The territorial-structural direction in recent years has turned out to be especially productive for geographers involved in the search for solutions to the problems of the well-being of society. Many geographic models and theories have found practical application in solving problems such as the organization of health care and the improvement of education, as well as in the study of problems of poverty, unemployment, disorderly conduct and social injustice, which are a consequence of the misallocation of political, economic and social opportunities.

The listed four directions of geographical science are the basis on which it is possible to build a system of educational problems for all levels of education in all parts of the world.
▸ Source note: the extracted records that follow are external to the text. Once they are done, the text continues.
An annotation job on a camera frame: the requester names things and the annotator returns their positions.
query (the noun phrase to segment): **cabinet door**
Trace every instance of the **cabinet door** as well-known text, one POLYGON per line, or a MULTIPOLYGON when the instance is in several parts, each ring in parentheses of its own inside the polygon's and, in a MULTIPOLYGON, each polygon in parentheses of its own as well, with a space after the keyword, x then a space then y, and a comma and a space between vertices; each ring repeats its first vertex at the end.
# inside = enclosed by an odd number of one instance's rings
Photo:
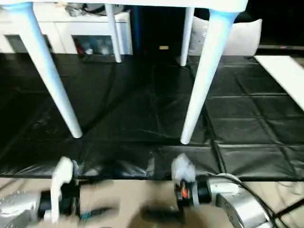
MULTIPOLYGON (((132 54, 130 27, 127 23, 116 23, 120 53, 132 54)), ((112 54, 113 46, 107 22, 57 22, 56 27, 67 53, 87 52, 112 54)))
MULTIPOLYGON (((65 53, 57 28, 52 22, 39 23, 46 43, 53 53, 65 53)), ((13 23, 0 23, 0 51, 3 53, 27 53, 13 23)))

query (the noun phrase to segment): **floor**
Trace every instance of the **floor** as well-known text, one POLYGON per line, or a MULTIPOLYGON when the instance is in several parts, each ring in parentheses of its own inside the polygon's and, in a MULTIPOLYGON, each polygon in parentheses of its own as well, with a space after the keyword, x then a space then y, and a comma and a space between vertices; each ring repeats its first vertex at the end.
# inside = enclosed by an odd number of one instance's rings
MULTIPOLYGON (((1 186, 16 179, 0 179, 1 186)), ((249 187, 265 200, 275 211, 279 211, 304 196, 304 183, 300 182, 251 182, 249 187)), ((47 179, 17 179, 13 184, 1 189, 1 196, 15 190, 42 190, 50 186, 47 179)), ((201 206, 198 210, 186 210, 186 223, 176 221, 160 223, 145 221, 139 211, 146 205, 161 205, 176 208, 171 181, 114 180, 81 190, 81 210, 89 211, 102 205, 115 205, 117 210, 102 216, 79 222, 76 217, 60 219, 59 228, 232 228, 226 214, 218 208, 201 206)), ((304 207, 283 217, 291 228, 304 227, 304 207)), ((43 221, 37 228, 56 227, 43 221)))

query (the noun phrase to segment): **black cable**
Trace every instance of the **black cable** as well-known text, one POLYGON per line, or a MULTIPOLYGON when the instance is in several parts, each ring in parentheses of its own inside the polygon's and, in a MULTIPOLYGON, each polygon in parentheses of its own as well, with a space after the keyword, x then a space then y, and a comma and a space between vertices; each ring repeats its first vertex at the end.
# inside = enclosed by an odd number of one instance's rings
POLYGON ((256 200, 259 202, 259 204, 262 206, 262 208, 264 209, 265 213, 268 215, 270 222, 273 224, 274 227, 278 227, 275 219, 277 218, 283 225, 285 228, 289 228, 283 221, 281 218, 278 218, 276 216, 276 213, 270 208, 270 206, 268 204, 266 204, 258 195, 256 195, 247 185, 245 185, 244 183, 229 177, 229 176, 212 176, 212 178, 225 178, 230 180, 232 183, 239 185, 240 187, 244 188, 245 190, 247 190, 251 195, 253 195, 256 200))

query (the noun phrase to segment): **black tarp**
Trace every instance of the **black tarp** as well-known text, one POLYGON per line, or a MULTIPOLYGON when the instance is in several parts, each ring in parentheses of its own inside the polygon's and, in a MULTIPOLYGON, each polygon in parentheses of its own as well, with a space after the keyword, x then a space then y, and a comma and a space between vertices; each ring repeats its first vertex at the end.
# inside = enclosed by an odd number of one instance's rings
POLYGON ((197 57, 186 67, 53 58, 84 136, 72 138, 30 58, 2 54, 0 176, 49 178, 67 156, 83 178, 169 180, 185 153, 198 174, 304 180, 304 112, 253 58, 221 59, 189 145, 180 135, 197 57))

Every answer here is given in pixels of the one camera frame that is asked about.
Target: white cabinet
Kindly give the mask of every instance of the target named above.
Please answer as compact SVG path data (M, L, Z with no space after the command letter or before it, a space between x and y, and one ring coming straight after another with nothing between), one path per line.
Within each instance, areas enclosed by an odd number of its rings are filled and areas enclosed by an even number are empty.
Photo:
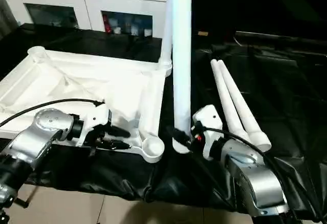
M148 0L85 0L85 2L92 30L105 31L104 15L109 18L110 16L107 15L114 13L112 15L115 20L124 21L120 23L121 25L132 24L133 27L133 21L139 21L143 26L135 26L137 29L148 30L146 35L150 30L153 37L162 38L166 14L165 2Z
M162 38L166 0L7 0L18 24Z
M7 0L19 24L91 29L84 0Z

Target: white pvc pipe
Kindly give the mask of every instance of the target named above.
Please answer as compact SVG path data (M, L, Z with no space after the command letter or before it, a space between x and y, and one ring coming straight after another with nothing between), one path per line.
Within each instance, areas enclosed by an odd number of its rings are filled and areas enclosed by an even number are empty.
M257 146L261 151L268 151L271 148L271 143L267 135L261 131L250 108L246 104L241 92L237 88L233 78L225 66L225 63L222 60L219 60L217 63L235 108L241 118L245 131L250 137L250 142Z
M221 74L219 65L215 59L211 61L211 67L214 72L219 98L224 110L229 132L234 133L247 141L250 141L249 135L243 129L241 120L239 118L239 115L237 114L233 101L231 100L226 83Z
M167 0L166 2L165 28L164 28L163 38L161 42L161 54L158 61L161 68L169 70L166 76L169 76L171 74L171 68L172 68L172 59L171 59L172 40L173 40L172 3L173 0Z
M192 0L173 0L173 75L175 127L190 134ZM189 150L173 140L180 153Z

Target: cabinet glass door
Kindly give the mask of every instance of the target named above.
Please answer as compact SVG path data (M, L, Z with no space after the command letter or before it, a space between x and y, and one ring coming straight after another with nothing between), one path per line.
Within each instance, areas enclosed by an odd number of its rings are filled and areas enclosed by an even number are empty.
M152 36L152 16L102 11L105 31L113 34Z
M47 26L79 28L74 8L25 3L33 23Z

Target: white plastic tray
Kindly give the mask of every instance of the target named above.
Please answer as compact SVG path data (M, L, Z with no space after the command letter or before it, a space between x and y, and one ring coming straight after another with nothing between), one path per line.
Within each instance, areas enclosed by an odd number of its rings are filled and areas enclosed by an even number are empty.
M158 63L29 49L28 56L0 82L0 121L28 107L65 98L102 101L112 111L112 124L131 132L122 152L140 154L147 162L161 159L165 145L158 137L167 70ZM66 102L49 107L84 116L92 104ZM0 128L1 138L14 138L38 110ZM60 142L75 146L77 140Z

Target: black tablecloth
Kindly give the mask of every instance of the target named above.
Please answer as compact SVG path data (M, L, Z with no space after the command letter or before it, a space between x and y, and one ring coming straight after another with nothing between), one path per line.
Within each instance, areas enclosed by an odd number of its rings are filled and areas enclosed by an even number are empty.
M159 58L160 42L154 38L23 25L0 41L0 76L5 77L33 46L154 62ZM270 138L270 153L327 213L326 57L224 46L195 39L192 113L214 104L225 126L209 63L212 58L225 61L260 127ZM111 151L98 151L89 157L88 149L53 146L28 183L128 200L141 198L244 212L234 181L218 163L173 150L166 133L166 127L173 125L172 83L171 75L165 83L159 127L165 152L158 163L148 164L139 155ZM306 198L295 187L292 189L290 206L298 217L315 219Z
They must be perceived by the students as real problems and stem from their real difficulties.

Weather forecasting: an example of a real educational problem based on the material of the geoscience direction

Formulation of the problem

The teacher's first duty is to detect a particular problem or difficulty as soon as it arises. For example, the question of how to learn to predict the weather when planning an event, or the choice of clothing for many children in all parts of the world is a problem. They all know the feeling of disappointment caused by "bad" weather. "Bad" weather has become a problem for them. Under such circumstances, it would be natural for the class to ask the question: “How can one learn to predict the weather in order to correctly plan a day for a picnic (or other event)?” This approach is called direct.

A less direct way of stating the problem of weather forecasting may appear in the course of considering another real problem problem. So, when solving the problem of transportation, students will definitely find that the weather is one of the factors that need to be taken into account. This may lead them to study weather forecasting.

The third way is connected with a class discussion of some other topic in geography. So, children studying the geography of their own or any other area may be interested in studying weather conditions, and at the same time predicting them.

The real problematic problem can be formulated as follows: "How can I predict the weather for ... (today, tomorrow, next weekend)?"